- **PROBLEM TO WORK ON**:
From the first line to the last, restate the data exactly, leaving out the images.

- **SUPPLIED DATA**:
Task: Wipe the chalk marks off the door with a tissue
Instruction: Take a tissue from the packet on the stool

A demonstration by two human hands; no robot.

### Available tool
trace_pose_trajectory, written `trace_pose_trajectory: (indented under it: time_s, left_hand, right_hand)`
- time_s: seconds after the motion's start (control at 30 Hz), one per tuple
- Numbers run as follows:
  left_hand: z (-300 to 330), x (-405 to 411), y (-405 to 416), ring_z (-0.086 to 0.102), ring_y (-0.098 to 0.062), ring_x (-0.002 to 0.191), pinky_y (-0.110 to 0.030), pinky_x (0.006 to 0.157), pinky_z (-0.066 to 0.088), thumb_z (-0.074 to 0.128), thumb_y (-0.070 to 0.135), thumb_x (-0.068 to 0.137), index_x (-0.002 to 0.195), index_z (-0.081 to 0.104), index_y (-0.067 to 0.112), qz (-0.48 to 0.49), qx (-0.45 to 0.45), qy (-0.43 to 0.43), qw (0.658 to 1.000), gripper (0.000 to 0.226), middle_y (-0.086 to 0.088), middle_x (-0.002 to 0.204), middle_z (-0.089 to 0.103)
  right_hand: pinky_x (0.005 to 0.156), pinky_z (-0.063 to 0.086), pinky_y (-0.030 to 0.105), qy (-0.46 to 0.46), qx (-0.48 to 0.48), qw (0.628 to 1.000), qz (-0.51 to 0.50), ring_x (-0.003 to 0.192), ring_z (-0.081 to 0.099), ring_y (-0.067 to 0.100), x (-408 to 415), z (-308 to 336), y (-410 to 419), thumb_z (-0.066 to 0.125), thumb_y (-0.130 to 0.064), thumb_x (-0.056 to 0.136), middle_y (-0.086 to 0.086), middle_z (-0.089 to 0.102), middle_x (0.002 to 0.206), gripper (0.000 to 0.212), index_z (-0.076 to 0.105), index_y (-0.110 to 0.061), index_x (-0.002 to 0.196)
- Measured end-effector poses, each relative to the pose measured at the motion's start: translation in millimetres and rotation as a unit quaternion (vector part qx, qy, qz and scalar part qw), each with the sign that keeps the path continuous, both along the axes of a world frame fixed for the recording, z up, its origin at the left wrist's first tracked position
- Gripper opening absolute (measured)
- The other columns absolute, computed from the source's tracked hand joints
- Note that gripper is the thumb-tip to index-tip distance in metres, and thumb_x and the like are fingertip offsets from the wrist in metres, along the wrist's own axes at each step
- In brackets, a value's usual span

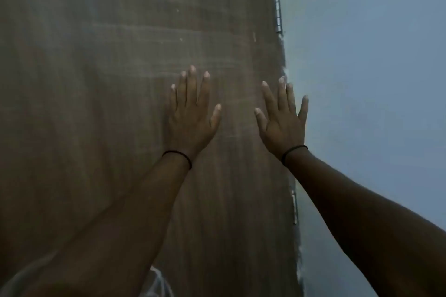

- **OUTPUT FOR THIS EXERCISE**:
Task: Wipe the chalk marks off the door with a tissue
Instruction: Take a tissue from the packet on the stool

A demonstration by two human hands; no robot.

### Available tool
trace_pose_trajectory, written `trace_pose_trajectory: (indented under it: time_s, left_hand, right_hand)`
- time_s: seconds after the motion's start (control at 30 Hz), one per tuple
- Numbers run as follows:
  left_hand: z (-300 to 330), x (-405 to 411), y (-405 to 416), ring_z (-0.086 to 0.102), ring_y (-0.098 to 0.062), ring_x (-0.002 to 0.191), pinky_y (-0.110 to 0.030), pinky_x (0.006 to 0.157), pinky_z (-0.066 to 0.088), thumb_z (-0.074 to 0.128), thumb_y (-0.070 to 0.135), thumb_x (-0.068 to 0.137), index_x (-0.002 to 0.195), index_z (-0.081 to 0.104), index_y (-0.067 to 0.112), qz (-0.48 to 0.49), qx (-0.45 to 0.45), qy (-0.43 to 0.43), qw (0.658 to 1.000), gripper (0.000 to 0.226), middle_y (-0.086 to 0.088), middle_x (-0.002 to 0.204), middle_z (-0.089 to 0.103)
  right_hand: pinky_x (0.005 to 0.156), pinky_z (-0.063 to 0.086), pinky_y (-0.030 to 0.105), qy (-0.46 to 0.46), qx (-0.48 to 0.48), qw (0.628 to 1.000), qz (-0.51 to 0.50), ring_x (-0.003 to 0.192), ring_z (-0.081 to 0.099), ring_y (-0.067 to 0.100), x (-408 to 415), z (-308 to 336), y (-410 to 419), thumb_z (-0.066 to 0.125), thumb_y (-0.130 to 0.064), thumb_x (-0.056 to 0.136), middle_y (-0.086 to 0.086), middle_z (-0.089 to 0.102), middle_x (0.002 to 0.206), gripper (0.000 to 0.212), index_z (-0.076 to 0.105), index_y (-0.110 to 0.061), index_x (-0.002 to 0.196)
- Measured end-effector poses, each relative to the pose measured at the motion's start: translation in millimetres and rotation as a unit quaternion (vector part qx, qy, qz and scalar part qw), each with the sign that keeps the path continuous, both along the axes of a world frame fixed for the recording, z up, its origin at the left wrist's first tracked position
- Gripper opening absolute (measured)
- The other columns absolute, computed from the source's tracked hand joints
- Note that gripper is the thumb-tip to index-tip distance in metres, and thumb_x and the like are fingertip offsets from the wrist in metres, along the wrist's own axes at each step
- In brackets, a value's usual span

The exercise has been carried out in full.